Kathy Meyer, T.J.’s mom, reflects, “Sharing love, laughter, friendship, faith and culture is what we do. We are so impressed by their parish faith formation and discipleship programs, learning to be servants before joining the parish council. Our goal in this twining ministry is to mainly to be present to each other. Not to do for them but be with them in love and friendship. We share what it means to be Catholic, a borderless universal faith. Solidarity is no longer just a word for us. Because of our twinning experience, I have been gratefully and wonderfully transformed.”

I have been blessed to be a small part in the training and organizing of many of the other 40 other parish twinning relationships now in our archdiocese. They include church communities on the Navajo Reservation, Kentucky, Central and South America, islands in the Caribbean, the Middle East, Ghana, Rwanda, Uganda and Madagascar. What a human/spiritual joy for me and our Archdiocese of Cincinnati! …and a meaningful way to eliminate prejudice, racism, ultra-nationalism, and xenophobia.

Pope Francis’ teachings on the importance of following Jesus by building a culture of “encounter with others” (as found in his encyclical Fratelli Tutti) continue to inspire us.

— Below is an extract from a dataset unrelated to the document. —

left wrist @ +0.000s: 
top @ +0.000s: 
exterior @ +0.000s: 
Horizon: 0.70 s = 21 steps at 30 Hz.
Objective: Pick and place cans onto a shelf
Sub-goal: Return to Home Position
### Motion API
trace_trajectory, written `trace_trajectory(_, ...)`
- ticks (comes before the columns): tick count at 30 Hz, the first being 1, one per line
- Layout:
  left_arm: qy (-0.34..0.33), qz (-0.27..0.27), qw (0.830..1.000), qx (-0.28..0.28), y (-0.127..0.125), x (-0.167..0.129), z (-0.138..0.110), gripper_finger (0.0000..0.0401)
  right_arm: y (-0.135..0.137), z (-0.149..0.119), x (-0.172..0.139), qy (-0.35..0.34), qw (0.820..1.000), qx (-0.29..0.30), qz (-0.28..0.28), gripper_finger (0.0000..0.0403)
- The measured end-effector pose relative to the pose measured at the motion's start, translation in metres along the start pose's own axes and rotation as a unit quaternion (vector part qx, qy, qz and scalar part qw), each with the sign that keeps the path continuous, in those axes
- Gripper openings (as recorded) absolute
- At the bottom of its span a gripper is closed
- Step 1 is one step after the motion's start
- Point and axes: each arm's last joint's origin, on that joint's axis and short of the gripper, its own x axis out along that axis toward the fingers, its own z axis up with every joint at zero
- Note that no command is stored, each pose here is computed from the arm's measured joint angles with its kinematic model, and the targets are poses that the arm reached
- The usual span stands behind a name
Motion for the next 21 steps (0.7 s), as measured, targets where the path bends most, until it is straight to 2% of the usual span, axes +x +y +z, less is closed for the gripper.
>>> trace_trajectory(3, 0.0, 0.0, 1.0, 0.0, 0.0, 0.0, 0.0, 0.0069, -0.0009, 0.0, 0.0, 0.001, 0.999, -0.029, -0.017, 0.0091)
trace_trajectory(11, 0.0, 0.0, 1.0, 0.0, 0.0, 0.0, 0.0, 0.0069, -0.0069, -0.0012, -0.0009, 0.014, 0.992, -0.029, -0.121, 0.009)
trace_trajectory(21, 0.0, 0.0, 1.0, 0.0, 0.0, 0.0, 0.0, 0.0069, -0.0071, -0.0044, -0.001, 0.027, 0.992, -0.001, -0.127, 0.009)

I highly recommend parish twinning and mission trip resources that I and my fellow Maryknoll friends have developed the past seven years through our Institute of the “Third Wave of Mission.” Returned missioners like Mike Haasl, Bob Short, and Father Dave LaBuda are among those with whom I have collaborated to produce mission trip and parish twinning training video modules available at ThirdWaveOfMission.org. Also check out my Mission Office’s website to learn about starting and building parish twinning relationships. Returned missioners can also teach in parishes, schools, and colleges.

Xavier University hired me to help organize a full semester in Nicaragua with the Jesuits here and there. What life-changing semesters those have been for 20 years! Two of my sons participated as well. And consider joining a local Maryknoll Affiliates group, which has been so supportive of Kathy and me.

Mike Gable
Mike Gable is the director of the mission office for the Archdiocese of Cincinnati. He and his wife, Kathy, served as Maryknoll lay missioners in Venezuela.